Google Comes Under Congress Radar Once Again, May Be Forced to Split Its Business Units

On Oct 7, 2020 at 12:11 pm UTC by · 3 min read

Google’s anticompetitive behavior was mostly fueled by the company’s executives dating back to administrations before Sundar Pichai was appointed as CEO.

Google and its parent company Alphabet Inc (NASDAQ: GOOGL) has come under the radar of the Congress Judiciary subcommittee on antitrust, in its recently released report on the anticompetitive behaviors of the big tech firms including Amazon.com Inc (NASDAQ: AMZN), Facebook Inc (NASDAQ: FB) and Apple Inc (NASDAQ: AAPL). According to the report, the Congress Anti-Trust committee accused Google of creating a massive monopoly across the spheres of its services by promoting its services such as the Google Chrome browser, Maps, and others at the expense of competitors.

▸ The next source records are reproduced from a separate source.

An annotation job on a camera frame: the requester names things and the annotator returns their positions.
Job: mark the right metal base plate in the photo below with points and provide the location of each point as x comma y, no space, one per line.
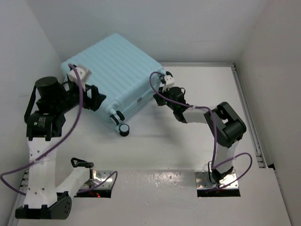
203,183

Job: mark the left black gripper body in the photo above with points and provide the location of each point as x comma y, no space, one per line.
70,98

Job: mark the metal base plate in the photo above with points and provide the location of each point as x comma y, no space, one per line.
203,183
101,179

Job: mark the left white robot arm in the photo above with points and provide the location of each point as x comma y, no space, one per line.
44,118

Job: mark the light blue suitcase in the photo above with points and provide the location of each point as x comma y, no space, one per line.
122,72

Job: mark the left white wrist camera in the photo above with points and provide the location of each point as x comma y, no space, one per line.
78,73

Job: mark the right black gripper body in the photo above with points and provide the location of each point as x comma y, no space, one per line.
162,101

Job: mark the suitcase wheel far left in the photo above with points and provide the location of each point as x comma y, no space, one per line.
117,117

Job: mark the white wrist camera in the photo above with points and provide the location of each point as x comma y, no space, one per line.
78,73
167,81

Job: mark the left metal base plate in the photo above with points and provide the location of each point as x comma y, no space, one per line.
101,179

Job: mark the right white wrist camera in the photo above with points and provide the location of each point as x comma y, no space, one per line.
167,81

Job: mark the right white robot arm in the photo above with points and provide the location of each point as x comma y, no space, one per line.
225,124

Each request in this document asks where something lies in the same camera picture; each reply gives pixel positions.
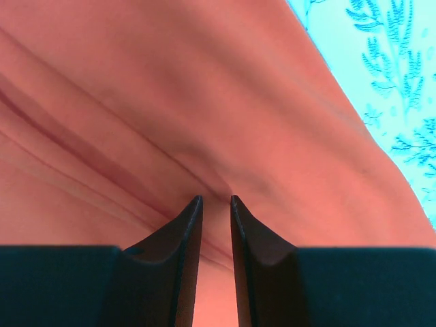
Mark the floral patterned table mat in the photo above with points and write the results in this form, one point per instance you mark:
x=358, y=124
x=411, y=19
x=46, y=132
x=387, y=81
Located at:
x=382, y=54

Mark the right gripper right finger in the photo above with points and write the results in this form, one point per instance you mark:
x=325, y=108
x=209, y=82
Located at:
x=279, y=284

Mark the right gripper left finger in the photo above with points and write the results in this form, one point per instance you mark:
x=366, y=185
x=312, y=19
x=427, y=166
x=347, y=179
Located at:
x=152, y=283

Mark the orange t-shirt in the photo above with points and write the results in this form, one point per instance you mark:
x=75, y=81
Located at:
x=115, y=114

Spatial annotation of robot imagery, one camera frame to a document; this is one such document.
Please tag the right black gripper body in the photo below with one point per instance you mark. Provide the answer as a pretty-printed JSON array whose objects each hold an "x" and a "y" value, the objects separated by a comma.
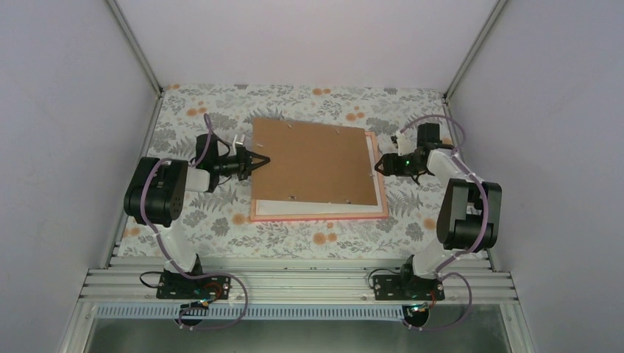
[{"x": 408, "y": 168}]

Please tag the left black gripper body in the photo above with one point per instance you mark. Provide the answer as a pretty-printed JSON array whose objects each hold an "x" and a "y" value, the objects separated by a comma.
[{"x": 239, "y": 167}]

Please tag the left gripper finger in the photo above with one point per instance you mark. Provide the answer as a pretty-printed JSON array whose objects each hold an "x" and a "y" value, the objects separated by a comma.
[
  {"x": 256, "y": 159},
  {"x": 250, "y": 167}
]

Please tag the brown cardboard backing board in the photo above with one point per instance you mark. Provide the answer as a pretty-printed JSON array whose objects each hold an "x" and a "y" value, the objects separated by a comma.
[{"x": 312, "y": 162}]

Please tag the pink wooden picture frame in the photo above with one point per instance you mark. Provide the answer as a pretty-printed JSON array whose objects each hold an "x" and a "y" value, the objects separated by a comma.
[{"x": 382, "y": 195}]

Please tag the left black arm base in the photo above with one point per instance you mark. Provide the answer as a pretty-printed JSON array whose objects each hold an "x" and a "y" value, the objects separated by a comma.
[{"x": 197, "y": 294}]

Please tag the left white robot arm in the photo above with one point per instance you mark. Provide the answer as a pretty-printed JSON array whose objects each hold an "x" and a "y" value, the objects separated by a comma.
[{"x": 155, "y": 195}]

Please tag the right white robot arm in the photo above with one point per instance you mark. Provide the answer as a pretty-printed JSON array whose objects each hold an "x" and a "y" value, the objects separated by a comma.
[{"x": 468, "y": 219}]

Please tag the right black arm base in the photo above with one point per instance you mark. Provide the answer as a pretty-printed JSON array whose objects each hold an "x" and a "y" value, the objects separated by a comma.
[{"x": 421, "y": 294}]

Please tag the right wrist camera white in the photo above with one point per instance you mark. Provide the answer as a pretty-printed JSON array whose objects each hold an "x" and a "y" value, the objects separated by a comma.
[{"x": 402, "y": 143}]

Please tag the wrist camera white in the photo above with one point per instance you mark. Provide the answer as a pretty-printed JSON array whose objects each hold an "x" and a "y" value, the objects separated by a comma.
[
  {"x": 402, "y": 143},
  {"x": 239, "y": 143}
]

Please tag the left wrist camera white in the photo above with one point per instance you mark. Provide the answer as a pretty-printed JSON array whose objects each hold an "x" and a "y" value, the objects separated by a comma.
[{"x": 239, "y": 143}]

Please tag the aluminium mounting rail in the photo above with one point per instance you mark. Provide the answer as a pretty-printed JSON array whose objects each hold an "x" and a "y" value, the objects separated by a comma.
[{"x": 297, "y": 281}]

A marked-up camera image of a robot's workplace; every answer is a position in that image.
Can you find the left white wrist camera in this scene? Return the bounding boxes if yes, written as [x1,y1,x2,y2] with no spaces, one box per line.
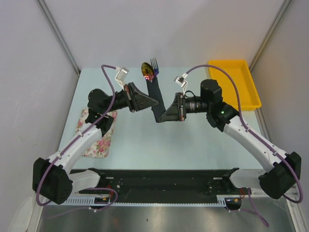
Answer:
[115,67,129,89]

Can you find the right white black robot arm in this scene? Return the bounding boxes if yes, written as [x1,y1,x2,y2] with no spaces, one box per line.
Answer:
[159,79,301,199]

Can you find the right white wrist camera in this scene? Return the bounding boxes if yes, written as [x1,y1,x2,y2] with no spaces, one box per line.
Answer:
[174,73,188,95]

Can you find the iridescent rainbow fork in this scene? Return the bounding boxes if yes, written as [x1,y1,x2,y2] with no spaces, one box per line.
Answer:
[150,58,159,77]

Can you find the white slotted cable duct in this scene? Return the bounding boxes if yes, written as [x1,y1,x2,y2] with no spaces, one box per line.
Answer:
[63,196,96,205]

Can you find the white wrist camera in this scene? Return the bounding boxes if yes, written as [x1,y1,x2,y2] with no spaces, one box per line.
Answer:
[174,73,188,95]
[115,67,129,89]

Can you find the floral pattern tray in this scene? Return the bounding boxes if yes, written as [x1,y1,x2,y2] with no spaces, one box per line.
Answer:
[75,108,117,158]

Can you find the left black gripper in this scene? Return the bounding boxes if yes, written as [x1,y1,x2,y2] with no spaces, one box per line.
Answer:
[103,82,157,114]

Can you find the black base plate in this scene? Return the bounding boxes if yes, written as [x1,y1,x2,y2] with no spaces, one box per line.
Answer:
[79,169,248,204]

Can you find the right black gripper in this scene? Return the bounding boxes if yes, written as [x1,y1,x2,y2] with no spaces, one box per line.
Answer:
[159,93,210,122]

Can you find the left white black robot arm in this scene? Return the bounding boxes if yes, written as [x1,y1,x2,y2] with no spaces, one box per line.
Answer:
[32,83,158,206]

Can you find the yellow plastic bin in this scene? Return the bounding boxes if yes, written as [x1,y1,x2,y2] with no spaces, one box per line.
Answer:
[208,59,262,111]

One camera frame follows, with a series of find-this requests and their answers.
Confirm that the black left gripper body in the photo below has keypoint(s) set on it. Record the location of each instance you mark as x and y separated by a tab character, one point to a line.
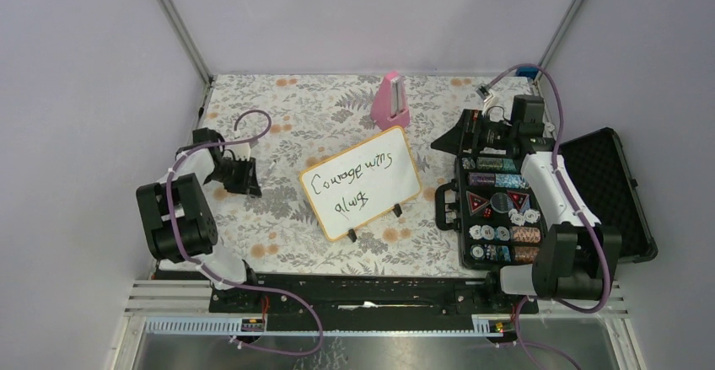
235	174

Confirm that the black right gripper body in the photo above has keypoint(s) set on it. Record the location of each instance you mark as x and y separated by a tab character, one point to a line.
487	135

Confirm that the yellow framed whiteboard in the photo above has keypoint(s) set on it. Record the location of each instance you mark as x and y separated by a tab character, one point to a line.
363	182

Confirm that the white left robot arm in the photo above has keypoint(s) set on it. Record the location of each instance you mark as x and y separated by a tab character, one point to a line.
176	217

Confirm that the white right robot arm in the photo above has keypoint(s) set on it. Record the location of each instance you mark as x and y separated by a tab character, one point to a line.
517	212

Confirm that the blue white chip stack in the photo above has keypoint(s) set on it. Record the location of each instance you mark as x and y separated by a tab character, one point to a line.
511	181

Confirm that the triangular all-in button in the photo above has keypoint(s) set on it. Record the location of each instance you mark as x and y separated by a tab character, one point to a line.
475	202

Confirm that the black poker chip case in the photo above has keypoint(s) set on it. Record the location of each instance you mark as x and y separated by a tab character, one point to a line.
597	166

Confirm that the floral table mat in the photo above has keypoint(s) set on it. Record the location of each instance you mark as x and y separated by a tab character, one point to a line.
303	120

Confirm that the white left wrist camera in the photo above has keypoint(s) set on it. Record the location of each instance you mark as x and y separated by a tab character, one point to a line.
242	152

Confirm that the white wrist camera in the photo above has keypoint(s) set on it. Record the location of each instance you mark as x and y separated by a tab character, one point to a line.
487	96
242	152

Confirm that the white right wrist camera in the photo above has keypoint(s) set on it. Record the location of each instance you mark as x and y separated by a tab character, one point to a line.
487	96

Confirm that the blue corner bracket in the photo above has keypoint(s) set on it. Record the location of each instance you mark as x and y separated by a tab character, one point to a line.
527	72

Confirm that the black mounting base plate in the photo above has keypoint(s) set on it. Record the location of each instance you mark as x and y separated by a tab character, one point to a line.
299	302

Per the report which was compiled from the information gathered through hearings, interviews, and about 1.3 million documents, Google’s anticompetitive behavior was mostly fueled by the company’s executives dating back to administrations before Sundar Pichai. One of the highlighted faults of the company is based on the company’s search engine Google Chrome.

“Google abused its gatekeeper power over online search to coerce vertical websites to surrender valuable data and to leverage its search dominance into adjacent markets,” the report states, adding that “Google used its search engine dominance and control over the Android operating system to grow its share of the web browser market and favor its other lines of business.”

The report also warned of furthering “potential” unfair behavior in the company’s growing cloud business and its Fitbit acquisition proposal, as the firm has a track record of incorporating data from acquired rivals to further promote its existing services as seen in the case of DoubleClick, a tech advertising company Google acquired in 2007. Following other allegations including forcing rivals to pay more for ranking on its search engine, the AntiTrust committee is proposing a breakup in Google and other top tech firm’s business units while putting forth measures to make future acquisitions more difficult.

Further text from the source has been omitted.